Histoire ecclésiastique - Eusèbe de Césarée

LIVRE II

CHAPITRE X
COMMENT HÉRODE AGRIPPA, POUR AVOIR PERSÉCUTÉ LES APÔTRES ÉPROUVA SUR-LE-CHAMP LA VENGEANCE DIVINE

[1] Le prince reçut sans retard le châtiment de son entreprise contre les apôtres et le ministre vengeur de la divine justice le poursuivit aussitôt. Immédiatement après les avoir persécutés, ainsi que l'apprend le récit des Actes, il partit pour Césarée. Là, un jour de fête solennelle, revêtu d'un magnifique manteau royal, il haranguait la foule du haut d'une tribune. Le peuple entier acclamait son discours et disait entendre, non pas un homme, mais un dieu ; tout à coup, l'Écriture raconte qu'un ange du Seigneur le frappa et il périt rongé par les vers.

[2] Il faut remarquer aussi à propos de ce miracle l'accord qui existe entre l'Écriture sainte et le récit de Josèphe. Dans le dix-neuvième livre de l'Antiquité, ce dernier rend un éclatant témoignage à la vérité et rapporte en ces termes ce fait étonnant :

« [3] Agrippa avait achevé la troisième année de son règne sur toute la Judée et était entré dans Césarée, appelée autrefois Tour de Straton.
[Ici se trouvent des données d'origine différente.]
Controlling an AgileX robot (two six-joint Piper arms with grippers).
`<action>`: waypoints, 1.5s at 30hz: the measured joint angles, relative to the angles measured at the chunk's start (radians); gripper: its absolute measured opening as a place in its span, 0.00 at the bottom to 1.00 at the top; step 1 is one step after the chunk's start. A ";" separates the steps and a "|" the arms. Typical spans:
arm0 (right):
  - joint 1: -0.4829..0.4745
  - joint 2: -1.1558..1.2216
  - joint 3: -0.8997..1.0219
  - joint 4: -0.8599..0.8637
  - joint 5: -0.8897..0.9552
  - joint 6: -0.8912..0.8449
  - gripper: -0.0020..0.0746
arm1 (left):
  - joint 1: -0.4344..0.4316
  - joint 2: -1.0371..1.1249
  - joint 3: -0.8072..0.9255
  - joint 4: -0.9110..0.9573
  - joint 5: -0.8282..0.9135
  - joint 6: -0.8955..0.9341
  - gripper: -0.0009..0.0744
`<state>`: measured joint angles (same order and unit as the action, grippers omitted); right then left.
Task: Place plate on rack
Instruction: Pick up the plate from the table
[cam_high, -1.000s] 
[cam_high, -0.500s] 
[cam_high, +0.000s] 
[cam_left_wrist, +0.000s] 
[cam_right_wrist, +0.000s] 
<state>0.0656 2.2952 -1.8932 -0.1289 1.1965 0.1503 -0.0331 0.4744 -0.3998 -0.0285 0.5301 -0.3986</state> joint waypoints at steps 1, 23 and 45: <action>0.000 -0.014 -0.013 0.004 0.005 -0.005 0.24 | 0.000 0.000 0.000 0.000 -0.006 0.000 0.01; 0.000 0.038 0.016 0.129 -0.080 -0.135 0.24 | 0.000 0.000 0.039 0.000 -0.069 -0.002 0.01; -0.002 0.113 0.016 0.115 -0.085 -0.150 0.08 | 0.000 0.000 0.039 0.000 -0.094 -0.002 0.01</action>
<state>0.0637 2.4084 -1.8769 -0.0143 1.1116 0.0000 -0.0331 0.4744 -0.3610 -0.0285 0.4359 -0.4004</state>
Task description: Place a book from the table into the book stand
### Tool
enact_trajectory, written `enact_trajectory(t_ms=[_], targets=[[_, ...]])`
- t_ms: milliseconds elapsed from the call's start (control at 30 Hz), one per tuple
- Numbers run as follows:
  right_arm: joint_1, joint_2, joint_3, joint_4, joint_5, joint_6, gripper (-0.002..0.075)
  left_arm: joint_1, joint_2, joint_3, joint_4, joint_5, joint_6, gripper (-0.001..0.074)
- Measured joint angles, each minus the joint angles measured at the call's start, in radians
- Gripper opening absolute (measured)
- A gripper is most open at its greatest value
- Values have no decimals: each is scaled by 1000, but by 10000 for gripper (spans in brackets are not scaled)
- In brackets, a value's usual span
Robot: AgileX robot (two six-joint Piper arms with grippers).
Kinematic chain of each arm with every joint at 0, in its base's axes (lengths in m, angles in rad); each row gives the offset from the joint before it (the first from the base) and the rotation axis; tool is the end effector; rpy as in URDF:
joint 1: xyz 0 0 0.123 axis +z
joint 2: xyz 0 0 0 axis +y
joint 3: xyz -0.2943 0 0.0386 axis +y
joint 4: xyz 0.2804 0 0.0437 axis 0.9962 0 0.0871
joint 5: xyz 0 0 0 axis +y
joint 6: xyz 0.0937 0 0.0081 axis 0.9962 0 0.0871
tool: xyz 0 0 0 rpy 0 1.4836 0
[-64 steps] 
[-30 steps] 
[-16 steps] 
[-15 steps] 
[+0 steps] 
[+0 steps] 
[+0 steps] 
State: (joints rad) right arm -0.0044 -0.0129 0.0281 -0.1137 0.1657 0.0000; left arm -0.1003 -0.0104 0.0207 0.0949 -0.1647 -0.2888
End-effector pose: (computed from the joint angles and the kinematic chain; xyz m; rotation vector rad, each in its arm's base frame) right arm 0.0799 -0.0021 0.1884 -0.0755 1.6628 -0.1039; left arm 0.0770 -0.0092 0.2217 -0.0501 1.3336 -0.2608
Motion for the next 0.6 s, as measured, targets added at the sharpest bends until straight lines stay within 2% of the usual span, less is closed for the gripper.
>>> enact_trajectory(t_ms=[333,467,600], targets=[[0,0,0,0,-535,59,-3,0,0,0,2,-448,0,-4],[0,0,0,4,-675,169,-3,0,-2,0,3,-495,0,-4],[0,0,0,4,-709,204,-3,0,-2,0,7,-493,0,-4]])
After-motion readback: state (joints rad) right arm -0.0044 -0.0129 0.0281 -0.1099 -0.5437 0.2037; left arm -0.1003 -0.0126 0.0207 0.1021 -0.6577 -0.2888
Il savait qu'on avait institué cette fête pour le salut de César et il y ordonna des pompes en son honneur. Une foule s'y pressait, composée de fonctionnaires de la province et des hommes admis aux honneurs. [4] Au second jour des fêtes, il revêtit un manteau fait entièrement d'un tissu d'argent merveilleux et alla de grand matin à l'amphithéâtre. Alors l'argent enflammé par les rayons du soleil levant se mit à briller avec un éclat tellement surprenant que ceux qui le regardaient en face en étaient effrayés et tremblaient. [5] Bientôt les courtisans lui adressèrent de tous côtés de pernicieuses flatteries, lui donnant le titre de dieu et ajoutant : « Sois-nous propice, » ou encore : « Jusqu'ici, nous t'avons craint comme un homme ; mais, dès cette heure, nous confessons que tu as une nature supérieure à celle des mortels. » [6] Le roi ne réprimait ni ne repoussait ces louanges inconvenantes ; mais peu après, levant les yeux, il aperçut un ange posté au-dessus de sa tète. Aussitôt il pensa que ce génie serait l'auteur de sa perte, comme il l'avait été autrefois de son bonheur, et il ressentit une souffrance extrêmement douloureuse.

« [7] Il éprouva des déchirements d'entrailles qui se déclarèrent avec une violence inouïe et subite. Alors il regarda ses amis en disant : « Moi qui suis votre dieu, je reçois déjà l'ordre de quitter la vie. Le destin confond sans tarder vos paroles mensongères. Je suis appelé par vous immortel, au moment même où je suis entraîné par la mort. Mais il faut bien accepter la fatalité comme un dieu le veut. Je n'ai jamais vécu dans la misère, mais dans une grandeur heureuse. » En disant cela, il était tourmenté par l'aiguillon de la douleur.

« [8] On s'empressa de le porter au palais et le bruit circula dans toute la ville qu'il était à l'article de la mort. Aussitôt, le peuple avec les femmes et les enfants s'étendirent sur des sacs selon la coutume de leur pays et adressèrent à Dieu des supplications pour le roi ; tout retentissait de pleurs et de gémissements. Agrippa couché dans une chambre haute, regarda en bas, vit ces gens prosternés et ne put lui non plus retenir ses larmes. [9] Cinq jours durant, il fut torturé par ces douleurs d'entrailles, puis il mourut dans la cinquante-quatrième année de son âge, la septième de son règne. Il avait en effet tenu le sceptre pendant quatre ans sous l'empereur Gaïus. Pendant les trois premières années, il avait gouverné la tétrarchie de Philippe ; la quatrième, il reçut celle d'Hérode, et régna encore trois ans sous Claude. »

[10] Je suis frappé, ici comme ailleurs, de la ressemblance de ce récit de Josèphe avec celui des divines Écritures. Si l'on allègue la différence de nom du roi, le temps et le fait montrent bien qu'il s'agit du même personnage. Il y aura eu une erreur de transcription qui aura changé le nom du prince ou bien celui-ci avait deux noms ainsi que beaucoup d'autres.